De plus, l’arbitre devra être indulgent concernant les fautes de mains, les femmes devant se protéger la poitrine. Bref, déjà subordonnées aux hommes, les joueuses sont clairement assimilées à des enfants qui jouent à la balle. Il faudra du temps pour faire évoluer les choses, pour se faire accepter et reconnaître, pour combattre tous les stéréotypes dont le plus répandu étant celui de la perte absolue de féminité. Mais elles ont été de plus en plus nombreuses à transgresser la norme, à endosser leurs crampons [2].

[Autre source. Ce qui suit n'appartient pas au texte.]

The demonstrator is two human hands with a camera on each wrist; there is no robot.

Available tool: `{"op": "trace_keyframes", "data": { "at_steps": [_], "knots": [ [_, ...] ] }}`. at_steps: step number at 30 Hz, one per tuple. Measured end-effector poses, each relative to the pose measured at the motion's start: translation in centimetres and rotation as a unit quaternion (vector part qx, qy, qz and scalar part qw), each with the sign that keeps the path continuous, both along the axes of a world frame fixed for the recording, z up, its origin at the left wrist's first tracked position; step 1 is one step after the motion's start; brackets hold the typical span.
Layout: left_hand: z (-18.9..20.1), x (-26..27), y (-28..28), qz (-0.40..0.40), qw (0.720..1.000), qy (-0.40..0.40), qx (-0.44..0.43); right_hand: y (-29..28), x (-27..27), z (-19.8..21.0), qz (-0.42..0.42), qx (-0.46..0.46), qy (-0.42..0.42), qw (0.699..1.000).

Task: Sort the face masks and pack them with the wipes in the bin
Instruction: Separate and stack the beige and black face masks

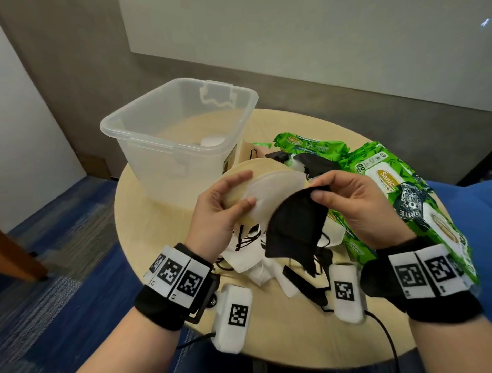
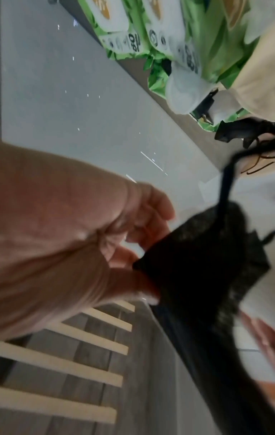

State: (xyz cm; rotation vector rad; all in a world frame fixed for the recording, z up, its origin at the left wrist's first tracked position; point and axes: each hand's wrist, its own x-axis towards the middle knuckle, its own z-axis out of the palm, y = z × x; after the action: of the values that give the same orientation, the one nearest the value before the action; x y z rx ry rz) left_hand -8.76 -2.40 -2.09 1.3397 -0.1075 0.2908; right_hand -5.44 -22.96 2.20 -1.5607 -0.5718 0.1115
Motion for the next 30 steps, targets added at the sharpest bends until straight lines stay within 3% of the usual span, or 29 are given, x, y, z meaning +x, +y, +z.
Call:
{"op": "trace_keyframes", "data": {
  "at_steps": [3, 10, 15, 18, 20, 22, 24, 26, 30],
  "knots": [
    [0.2, -0.3, -0.3, -0.028, 1.000, -0.003, 0.001, 0.9, 0.8, -0.9, -0.089, -0.049, -0.013, 0.995],
    [0.2, -0.5, -0.2, -0.074, 0.997, 0.023, -0.031, 1.4, 0.9, -1.6, -0.111, 0.010, 0.045, 0.993],
    [-0.3, 0.1, 0.1, -0.020, 0.995, 0.049, -0.081, 0.6, 1.0, -1.3, -0.183, 0.007, 0.039, 0.982],
    [-0.9, 0.3, 0.1, 0.044, 0.998, 0.045, -0.010, -0.1, 1.1, -1.2, -0.260, -0.039, -0.027, 0.964],
    [-1.2, 0.3, -0.1, 0.064, 0.995, 0.021, 0.076, -0.1, 1.0, -1.0, -0.342, -0.093, -0.114, 0.928],
    [-1.3, 0.1, -0.6, 0.060, 0.987, 0.001, 0.148, 0.7, 0.4, -0.6, -0.393, -0.148, -0.204, 0.884],
    [-1.5, -0.3, -1.4, 0.026, 0.985, -0.007, 0.169, 2.3, -0.3, -0.7, -0.392, -0.166, -0.268, 0.864],
    [-1.3, -0.8, -2.3, -0.024, 0.990, -0.007, 0.137, 4.0, -1.0, -1.3, -0.349, -0.163, -0.274, 0.881],
    [-0.8, -0.9, -2.9, -0.052, 0.993, -0.058, 0.090, 5.5, -2.0, -1.7, -0.179, -0.104, -0.119, 0.971]
  ]
}}
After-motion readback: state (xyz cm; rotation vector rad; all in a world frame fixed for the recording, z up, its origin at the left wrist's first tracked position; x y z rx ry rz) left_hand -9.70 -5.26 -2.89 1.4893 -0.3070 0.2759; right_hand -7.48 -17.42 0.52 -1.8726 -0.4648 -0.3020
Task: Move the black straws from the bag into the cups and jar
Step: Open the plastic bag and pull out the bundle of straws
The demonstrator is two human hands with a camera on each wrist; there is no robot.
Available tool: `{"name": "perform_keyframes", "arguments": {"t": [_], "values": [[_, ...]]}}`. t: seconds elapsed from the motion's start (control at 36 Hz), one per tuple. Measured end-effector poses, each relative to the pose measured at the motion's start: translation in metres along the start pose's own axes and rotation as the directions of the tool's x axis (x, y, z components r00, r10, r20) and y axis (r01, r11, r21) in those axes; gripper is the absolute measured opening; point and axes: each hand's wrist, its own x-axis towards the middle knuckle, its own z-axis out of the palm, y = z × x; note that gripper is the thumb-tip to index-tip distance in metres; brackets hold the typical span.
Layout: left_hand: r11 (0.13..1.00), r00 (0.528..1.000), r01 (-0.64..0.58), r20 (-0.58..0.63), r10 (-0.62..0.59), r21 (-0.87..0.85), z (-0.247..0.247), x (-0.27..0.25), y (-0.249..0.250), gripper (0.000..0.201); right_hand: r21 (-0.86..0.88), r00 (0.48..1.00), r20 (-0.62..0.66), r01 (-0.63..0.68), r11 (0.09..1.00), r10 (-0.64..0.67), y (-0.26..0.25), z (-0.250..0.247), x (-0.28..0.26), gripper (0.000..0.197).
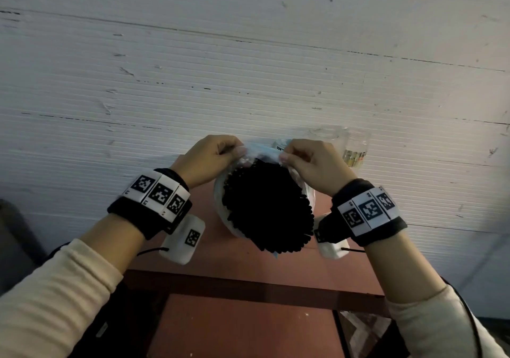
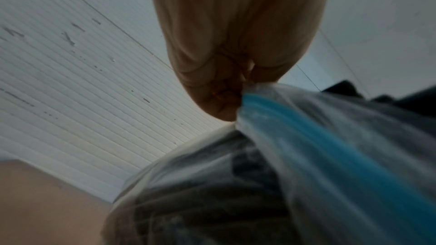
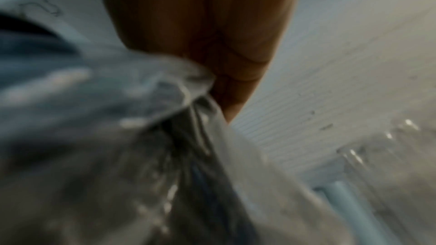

Cet été, de grandes chaînes d’informations ont relayé les matches de la Coupe du Monde. Des jeunes filles ont pu s’identifier à Rapinoe, Henry, Renard, White, Bronze ,etc.  portant même fièrement le nom de leur nouvelle héroïne sur leur dos, et, l’air de rien, ce marketing de vente a sa part de progressisme. Quels sont les noms de femmes que nous avons pu afficher en rue, légitimant ainsi une reconnaissance, une passion et une identification ?

Cinquante ans après la création de l’Hymne des Femmes et cinquante ans après le début d’une bien maigre reconnaissance du football féminin en Belgique, alors qu’une nouvelle vague féministe bouscule la société, un pas de plus a été franchi dans la libération… du football. Mais ne nous y trompons pas. Rien n’est totalement acquis. Pour bien " vendre " une équipe de football, les joueuses doivent encore et toujours répondre de leur féminité, voire de leur sexualité. Assignées encore et toujours à être féminines et belles, elles doivent apprendre à ne pas trop transgresser : rouge à lèvres, cheveux longs, vernis sur les ongles (cette panoplie de la parfaite footballeuse) sont peut-être des accommodements nécessaires pour pouvoir jouer, pour se faire femme dans un monde d’homme. Montrer patte blanche en quelque sorte. " Des femmes puissantes mais pas dangereuses " soulignait très justement Tania de Montaigne[3]. Surtout pas.

 

Valérie Piette est professeure d’histoire contemporaine à l’Université libre de Bruxelles  et conduit depuis deux décennies ses recherches sur l’histoire des femmes, du genre et des sexualités.

 

[1] Le Soir, 3 décembre 1970, p. 14.

[2] L’histoire du football au féminin est encore en grande partie à faire en Belgique. Les paroles de l’Hymne des Femmes " Nous qui sommes sans passé, les femmes " résonnent encore y compris dans l’histoire du football. Quelques mémoires d’étudiant.es en histoire existent déjà pourtant. Citons notamment Alicia Léonis, Sport et genre. L’image de la footballeuse en Belgique dans les années 1970 et 1980, mémoire en histoire, ULB, 2014-2015.

[3] Tania de Montaigne, “Et si le foot féminin n’existait pas ?”, Libération, 7 juin 2019.